Gloria Flora, supervisor of the Humboldt-Toiyabe National Forest, announced Monday she is stepping down after Jan. 1 partly because of the ''hostility and distrust'' toward federal employees.
''Fed-bashing is a sport here and I refuse to sit by quietly and let it happen as many others are doing,'' Flora said in a statement released by the agency's regional headquarters in Ogden, Utah.
''I hope that my departure will call attention to this situation and bring about constructive dialog,'' she said.
Flora, who said she'll consider reassignment to another Forest Service post, became supervisor in July 1998 of Humboldt-Toiyabe - the largest national forest in the Lower 48 states.
''While I regret losing Flora, I understand her reasons and respect her decision,'' said Jack Blackwell, Flora's boss and Forest Service regional director.
''The Forest Service is in the middle of controversy about natural resource issues everywhere in the country, but the acrimony and attitude toward the agency, its employees and other federal employees in Nevada are extremely troubling to me,'' Blackwell said.
Flora has earned the reputation as someone who speaks out against commercial uses of public forests at the expense of fish and wildlife.
As supervisor of the Lewis and Clark National Forest in Montana, she locked horns with oil executives who wanted to drill on the Rocky Mountain front.
Most recently, she has angered some county, state and federal officials involved in a heated dispute over bull trout, where locals want to rebuild a remote road inside the national forest.
Forest Service scientists say the construction could kill off the last bull trout in Nevada.
A federal judge issued a restraining order against locals who planned to rebuild the road without federal and state government permission.
Rep.

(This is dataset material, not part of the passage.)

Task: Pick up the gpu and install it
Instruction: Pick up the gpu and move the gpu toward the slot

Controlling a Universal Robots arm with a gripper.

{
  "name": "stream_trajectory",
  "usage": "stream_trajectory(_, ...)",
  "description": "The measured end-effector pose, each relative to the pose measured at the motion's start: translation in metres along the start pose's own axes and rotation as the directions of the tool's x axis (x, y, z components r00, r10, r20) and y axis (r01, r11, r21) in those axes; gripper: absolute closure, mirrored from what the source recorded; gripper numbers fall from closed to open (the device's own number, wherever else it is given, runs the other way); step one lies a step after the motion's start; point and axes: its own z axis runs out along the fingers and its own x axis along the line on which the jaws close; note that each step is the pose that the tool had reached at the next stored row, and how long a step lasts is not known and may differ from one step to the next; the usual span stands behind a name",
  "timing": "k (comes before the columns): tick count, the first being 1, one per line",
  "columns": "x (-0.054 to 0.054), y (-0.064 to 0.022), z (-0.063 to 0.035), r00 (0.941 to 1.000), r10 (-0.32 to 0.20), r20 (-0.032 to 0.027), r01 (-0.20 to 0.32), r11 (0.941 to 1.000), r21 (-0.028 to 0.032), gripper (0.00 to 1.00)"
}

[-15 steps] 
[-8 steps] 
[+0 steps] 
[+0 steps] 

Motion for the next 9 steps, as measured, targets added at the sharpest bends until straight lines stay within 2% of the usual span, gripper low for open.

Helen Chenoweth-Hage, R-Idaho, chairman of the House Resources subcommittee on forests and forest health, and Rep. Jim Gibbons, R-Nev., have scheduled a congressional hearing on the controversy Saturday in Elko.

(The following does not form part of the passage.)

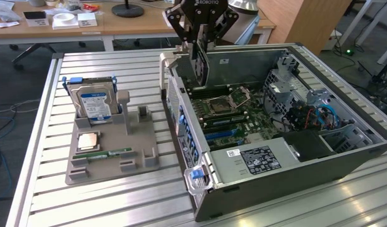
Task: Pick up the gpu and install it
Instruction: 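Pick up the gpu and move the gpu toward the slot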
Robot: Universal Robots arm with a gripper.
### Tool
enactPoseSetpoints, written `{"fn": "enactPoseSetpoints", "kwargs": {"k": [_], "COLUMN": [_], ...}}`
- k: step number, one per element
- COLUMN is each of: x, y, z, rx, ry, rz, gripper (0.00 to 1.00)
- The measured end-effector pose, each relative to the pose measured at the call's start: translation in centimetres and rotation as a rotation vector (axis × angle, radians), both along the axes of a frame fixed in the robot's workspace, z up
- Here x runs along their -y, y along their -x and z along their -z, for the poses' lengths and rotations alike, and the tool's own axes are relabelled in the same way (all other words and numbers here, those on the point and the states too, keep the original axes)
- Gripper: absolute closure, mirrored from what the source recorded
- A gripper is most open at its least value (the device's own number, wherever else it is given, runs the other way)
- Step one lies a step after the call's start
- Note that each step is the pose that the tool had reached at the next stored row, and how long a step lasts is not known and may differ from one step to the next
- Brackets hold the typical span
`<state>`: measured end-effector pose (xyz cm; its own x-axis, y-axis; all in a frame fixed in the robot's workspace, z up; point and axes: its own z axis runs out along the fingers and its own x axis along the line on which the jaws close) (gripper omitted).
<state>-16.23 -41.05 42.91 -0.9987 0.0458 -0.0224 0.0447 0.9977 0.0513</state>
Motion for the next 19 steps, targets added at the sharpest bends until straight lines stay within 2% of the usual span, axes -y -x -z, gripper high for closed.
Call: {"fn": "enactPoseSetpoints", "kwargs": {"k": [19], "x": [-0.16], "y": [-4.7], "z": [0.0], "rx": [0.0001], "ry": [-0.0001], "rz": [0.0], "gripper": [0.74]}}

Flora upset Chenoweth-Hage a week ago when she said the Forest Service wouldn't get a fair hearing in Elko because the Idaho Republican's new husband, property rights activist Wayne Hage, is suing the agency over livestock grazing in Nevada.
Sen. Harry Reid, D-Nev., lamented Flora's departure.

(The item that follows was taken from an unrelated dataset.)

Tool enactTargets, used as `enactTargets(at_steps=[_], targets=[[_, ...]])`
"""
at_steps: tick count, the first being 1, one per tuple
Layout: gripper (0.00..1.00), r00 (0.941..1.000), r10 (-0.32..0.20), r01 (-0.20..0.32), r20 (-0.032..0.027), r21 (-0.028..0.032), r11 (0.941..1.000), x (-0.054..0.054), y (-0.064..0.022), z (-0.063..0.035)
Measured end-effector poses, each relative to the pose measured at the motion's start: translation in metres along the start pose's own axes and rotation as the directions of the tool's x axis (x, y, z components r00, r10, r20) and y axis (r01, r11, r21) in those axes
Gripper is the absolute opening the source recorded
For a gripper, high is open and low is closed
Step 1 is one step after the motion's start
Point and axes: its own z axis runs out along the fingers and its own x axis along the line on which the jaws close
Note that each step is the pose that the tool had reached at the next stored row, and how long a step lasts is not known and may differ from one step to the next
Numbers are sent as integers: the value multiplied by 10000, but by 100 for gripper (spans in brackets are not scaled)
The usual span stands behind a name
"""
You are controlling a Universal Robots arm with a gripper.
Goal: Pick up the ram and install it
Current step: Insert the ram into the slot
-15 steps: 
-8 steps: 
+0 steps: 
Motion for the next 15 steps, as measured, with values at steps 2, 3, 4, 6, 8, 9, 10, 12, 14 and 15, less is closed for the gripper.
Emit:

Matt Holford, chairman of Trout Unlimited Nevada Council, said his group would miss Flora.
''I think her perception of fed-bashing is very, very true. It happens up here all the time,'' Holford said Monday from Elko.
Kristin McQueary, deputy district attorney for Elko County, said she hoped Flora's replacement would do a better job of consulting locals about forest management.
''Fed-bashing isn't a sport here. The people are absolutely frustrated by the way the federal government has refused to take the time to listen to them. Certainly it is our constitutional right to disagree with them,'' McQueary said.